Comme une autre Sorel, fais entendre à ton roi
Que, seul, dans ses états il doit donner la loi.
Charles se réveilla sous cette fille illustre,
Et la France, à sa voix, reprit son premier lustre.
Dès qu’amour eut parlé, le monarque français
Rentra dans ses foyers et terrassa l’Anglais.
C’est ce même ennemi, dont l’éternelle envie
Veut imposer encore un joug à la patrie.
Pour animer Louis que du justes sujets !
Amour, conduis son cœur, assure ses projets[1] !

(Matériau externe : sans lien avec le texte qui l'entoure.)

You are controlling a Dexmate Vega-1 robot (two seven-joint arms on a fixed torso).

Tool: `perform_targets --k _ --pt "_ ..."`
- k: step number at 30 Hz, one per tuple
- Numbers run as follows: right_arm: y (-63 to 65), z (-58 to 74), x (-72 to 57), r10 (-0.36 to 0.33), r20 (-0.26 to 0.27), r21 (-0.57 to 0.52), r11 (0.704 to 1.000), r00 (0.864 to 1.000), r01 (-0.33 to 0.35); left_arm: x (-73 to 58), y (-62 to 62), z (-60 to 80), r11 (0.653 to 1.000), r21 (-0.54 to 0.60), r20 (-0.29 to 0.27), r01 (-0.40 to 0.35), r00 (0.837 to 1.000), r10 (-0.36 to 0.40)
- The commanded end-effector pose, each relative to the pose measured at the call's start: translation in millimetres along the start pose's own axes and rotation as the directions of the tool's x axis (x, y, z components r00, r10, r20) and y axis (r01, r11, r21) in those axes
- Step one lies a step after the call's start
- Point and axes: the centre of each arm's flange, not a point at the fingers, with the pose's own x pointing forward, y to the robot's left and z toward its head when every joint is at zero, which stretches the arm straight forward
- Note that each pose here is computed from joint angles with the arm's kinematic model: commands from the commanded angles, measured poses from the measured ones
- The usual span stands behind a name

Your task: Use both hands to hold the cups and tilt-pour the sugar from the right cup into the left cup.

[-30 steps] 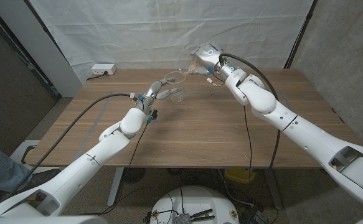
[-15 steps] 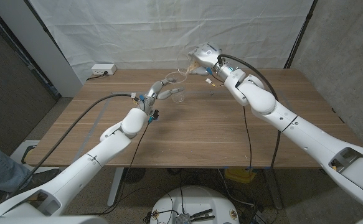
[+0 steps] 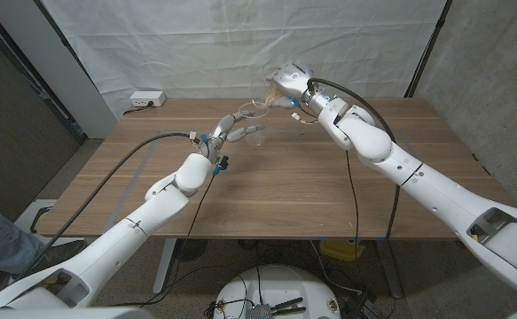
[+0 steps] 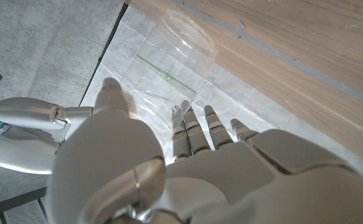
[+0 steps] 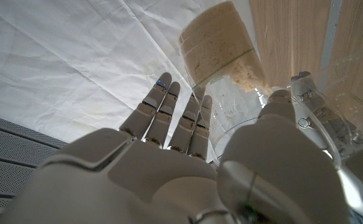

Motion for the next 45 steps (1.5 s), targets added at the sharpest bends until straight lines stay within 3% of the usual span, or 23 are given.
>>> perform_targets --k 1,27,36,45 --pt "2.4 -2.9 -2.8 0.014 0.002 -0.020 1.000 1.000 -0.014 -2.9 0.5 -0.3 1.000 0.001 -0.005 -0.001 1.000 0.001" --pt "-2.4 -1.5 -10.8 -0.025 0.041 -0.087 0.996 0.999 0.029 -5.3 0.0 0.1 1.000 0.003 -0.005 0.005 1.000 -0.005" --pt "-4.1 0.2 -15.1 -0.077 0.051 -0.166 0.982 0.996 0.085 -4.9 0.1 1.4 1.000 0.007 -0.002 0.009 1.000 -0.009" --pt "-6.4 1.9 -13.2 -0.059 0.064 -0.161 0.985 0.996 0.068 -6.1 -0.1 1.4 1.000 0.005 -0.002 0.008 1.000 -0.008"
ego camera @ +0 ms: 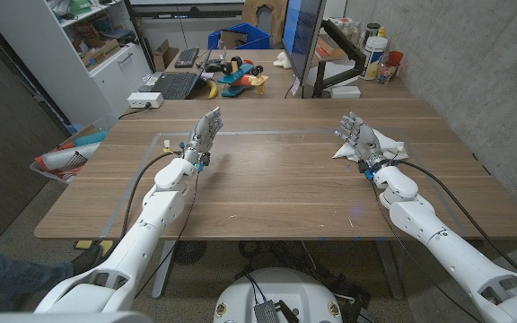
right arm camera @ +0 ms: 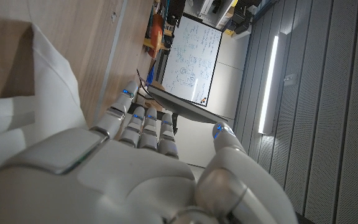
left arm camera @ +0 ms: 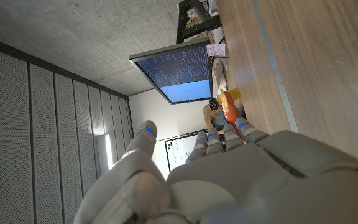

On voit maintenant comment Richelieu et Noailles, par des voies étrangement différentes, étaient arrivés à faire retentir aux oreilles du roi le même son. Le concert était pourtant, jusque-là, si peu prémédité, qu’au premier moment tout ce qui portait le nom de Noailles à la cour avait embrassé avec chaleur les intérêts de Mme de Mallly. C’était l’exemple donné par la sœur du maréchal, la comtesse de Toulouse, amie de longue date de Mme de Mailly, et qui se piquait de rester fidèle dans la disgrâce à celle dont elle avait trop complaisamment peut-être accepté la faveur. Malgré cette liaison qui nous surprend, la comtesse jouissait d’une réputation intacte et d’une autorité sociale qui était pour son frère un puissant appui. Son hôtel à Paris était le rendez-vous de tous les amis de la maison de Noailles et le centre de l’influence de cette puissante famille. C’était là que Mme de Mailly, désespérée et sans asile, s’était fait conduire par le carrosse même aux armes royales qui l’emportait loin de Versailles. C’est de là que, pendant les jours d’incertitude qui suivirent, elle adressait des lettres plaintives à son ancien amant, qui, à plusieurs reprises, ne dédaigna pas d’y répondre. Mais c’est là aussi que, quand tout fut décidé, on lui fit savoir que même ce commerce épistolaire devait cesser, et Mme de Toulouse ayant encore essayé une intercession timide : « Voilà un an que cette femme m’ennuie ! lui fit dire sèchement le roi ; il me semble que c’est assez long. » La comtesse elle-même dut alors se le tenir pour dit. Tout ce qu’elle put obtenir pour son amie, ce fut une pension suffisante et un logement honnête où, sous la conduite d’un directeur janséniste (toute la maison de Noailles inclinait vers ce parti

  1. Cette pièce est insérée dans la nouvelle réimpression de Chansons historiques sous la date de 1739 comme adressée à Mme de Mailly. Il y a là une erreur manifeste. En 1739, époque de l’entrée à la cour de Mme de Mailly, la France n’était pas en guerre avec l’Angleterre et n’avait rien à craindre de cette puissance.